[PATCH v3 2/3] lib: sbi: Set the state of a hart to START_PENDING after the hart is ready

Tue Mar 7 05:42:54 PST 2023

On Mon, Mar 6, 2023 at 2:53 AM Evgenii Shatokhin <e.shatokhin at yadro.com> wrote:
>
> When a boot hart executes sbi_hsm_hart_start() to start a secondary hart,
> next_arg1, next_addr and next_mode for the latter are stored in the scratch
> area after the state has been set to SBI_HSM_STATE_START_PENDING.
>
> The secondary hart waits in the loop with wfi() in sbi_hsm_hart_wait() at
> that time. However, "wfi" instruction is not guaranteed to wait for an
> interrupt to be received by the hart, it is just a hint for the CPU.
> According to RISC-V Privileged Architectures spec. v20211203, even an
> implementation of "wfi" as "nop" is legal.
>
> So, the secondary might leave the loop in sbi_hsm_hart_wait() as soon as
> its state has been set to SBI_HSM_STATE_START_PENDING, even if it got no
> IPI or it got an IPI unrelated to sbi_hsm_hart_start(). This could lead to
> the following race condition when booting Linux, for example:
>
>   Boot hart (#0)                        Secondary hart (#1)
>   runs Linux startup code               waits in sbi_hsm_hart_wait()
>
>   sbi_ecall(SBI_EXT_HSM,
>             SBI_EXT_HSM_HART_START,
>             ...)
>   enters sbi_hsm_hart_start()
>   sets state of hart #1 to START_PENDING
>                                         leaves sbi_hsm_hart_wait()

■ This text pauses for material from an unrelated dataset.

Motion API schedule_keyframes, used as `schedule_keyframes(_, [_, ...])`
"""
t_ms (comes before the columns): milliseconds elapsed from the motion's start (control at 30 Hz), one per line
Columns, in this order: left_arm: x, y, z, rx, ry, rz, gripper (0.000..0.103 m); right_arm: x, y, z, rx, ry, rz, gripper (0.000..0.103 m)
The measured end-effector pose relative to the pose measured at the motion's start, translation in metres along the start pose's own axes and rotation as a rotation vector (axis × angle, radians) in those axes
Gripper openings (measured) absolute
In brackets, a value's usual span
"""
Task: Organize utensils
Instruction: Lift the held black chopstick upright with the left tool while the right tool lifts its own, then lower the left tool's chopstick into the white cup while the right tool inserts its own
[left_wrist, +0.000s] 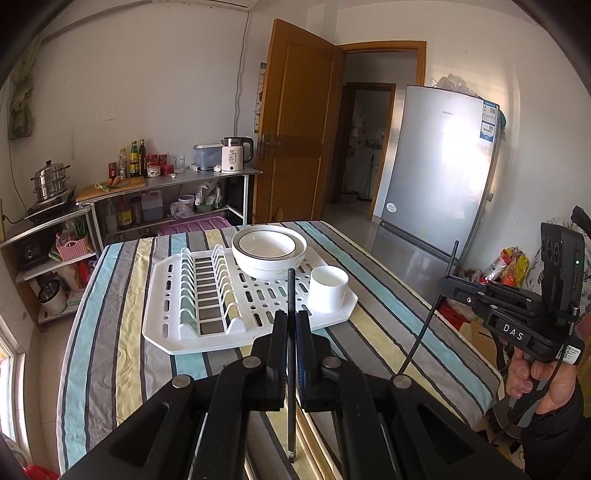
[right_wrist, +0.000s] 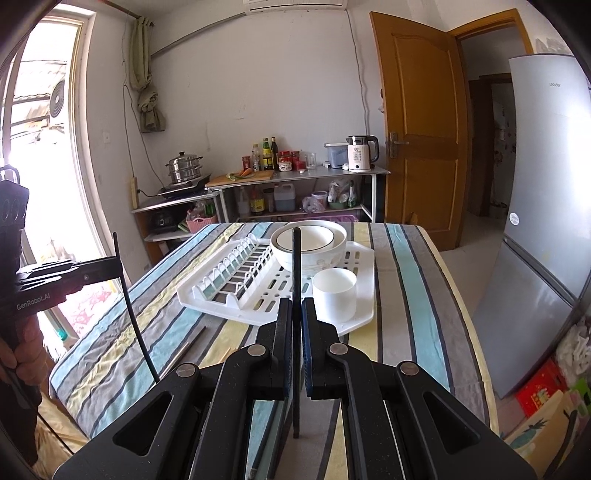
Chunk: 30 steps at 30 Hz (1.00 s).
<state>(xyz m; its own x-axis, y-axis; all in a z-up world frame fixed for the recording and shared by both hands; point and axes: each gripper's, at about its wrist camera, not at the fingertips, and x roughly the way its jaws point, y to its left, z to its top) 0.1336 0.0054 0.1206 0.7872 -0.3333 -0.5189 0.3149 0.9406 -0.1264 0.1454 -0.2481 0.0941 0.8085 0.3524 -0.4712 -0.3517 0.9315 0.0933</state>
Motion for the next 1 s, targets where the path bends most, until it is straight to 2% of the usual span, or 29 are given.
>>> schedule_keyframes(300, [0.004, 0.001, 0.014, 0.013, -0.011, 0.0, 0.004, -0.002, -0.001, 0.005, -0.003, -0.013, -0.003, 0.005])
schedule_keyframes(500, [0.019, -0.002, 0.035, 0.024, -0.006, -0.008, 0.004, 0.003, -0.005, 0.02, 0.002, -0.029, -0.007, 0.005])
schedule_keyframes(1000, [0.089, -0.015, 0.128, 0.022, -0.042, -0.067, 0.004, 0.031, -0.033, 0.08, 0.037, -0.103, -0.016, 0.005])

>                                         runs to the end of init_warmboot()
>                                         returns to scratch->next_addr
>                                         (next_addr can be garbage here)
>
>   sets next_addr, etc. for hart #1
>   (no good: hart #1 has already left)
>
>   sends IPI to hart #1
>   (no good either)
>
> If this happens, the secondary hart jumps to a wrong next_addr at the end
> of init_warmboot(), which leads to a system hang or crash.
>
> To reproduce the issue more reliably, one could add a delay in
> sbi_hsm_hart_start() after setting the hart's state but before sending
> IPI to that hart:
>
>     hstate = atomic_cmpxchg(&hdata->state, SBI_HSM_STATE_STOPPED,
>                             SBI_HSM_STATE_START_PENDING);
>     ...
>   + sbi_timer_mdelay(10);
>     init_count = sbi_init_count(hartid);
>     rscratch->next_arg1 = arg1;
>     rscratch->next_addr = saddr;
>
> The issue can be reproduced, for example, in a QEMU VM with '-machine virt'
> and 2 or more CPUs, with Linux as the guest OS.
>
> This patch moves writing of next_arg1, next_addr and next_mode for the
> secondary hart before setting its state to SBI_HSM_STATE_START_PENDING.
>
> In theory, it is possible that two or more harts enter sbi_hsm_hart_start()
> for the same target hart simultaneously. To make sure the current hart has
> exclusive access to the scratch area of the target hart at that point, a
> per-hart 'start_ticket' is used. It is initially 0. The current hart tries
> to acquire the ticket first (set it to 1) at the beginning of
> sbi_hsm_hart_start() and only proceeds if it has successfully acquired it.
>
> The target hart reads next_addr, etc., and then the releases the ticket
> (sets it to 0) before calling sbi_hart_switch_mode(). This way, even if
> some other hart manages to enter sbi_hsm_hart_start() after the ticket has
> been released but before the target hart jumps to next_addr, it will not
> cause problems.
>
> atomic_cmpxchg() already has "acquire" semantics, among other things, so
> no additional barriers are needed in hsm_start_ticket_acquire(). No hart
> can perform or observe the update of *rscratch before setting of
> 'start_ticket' to 1.
>
> atomic_write() only imposes ordering of writes, so an explicit barrier is
> needed in hsm_start_ticket_release() to ensure its "release" semantics.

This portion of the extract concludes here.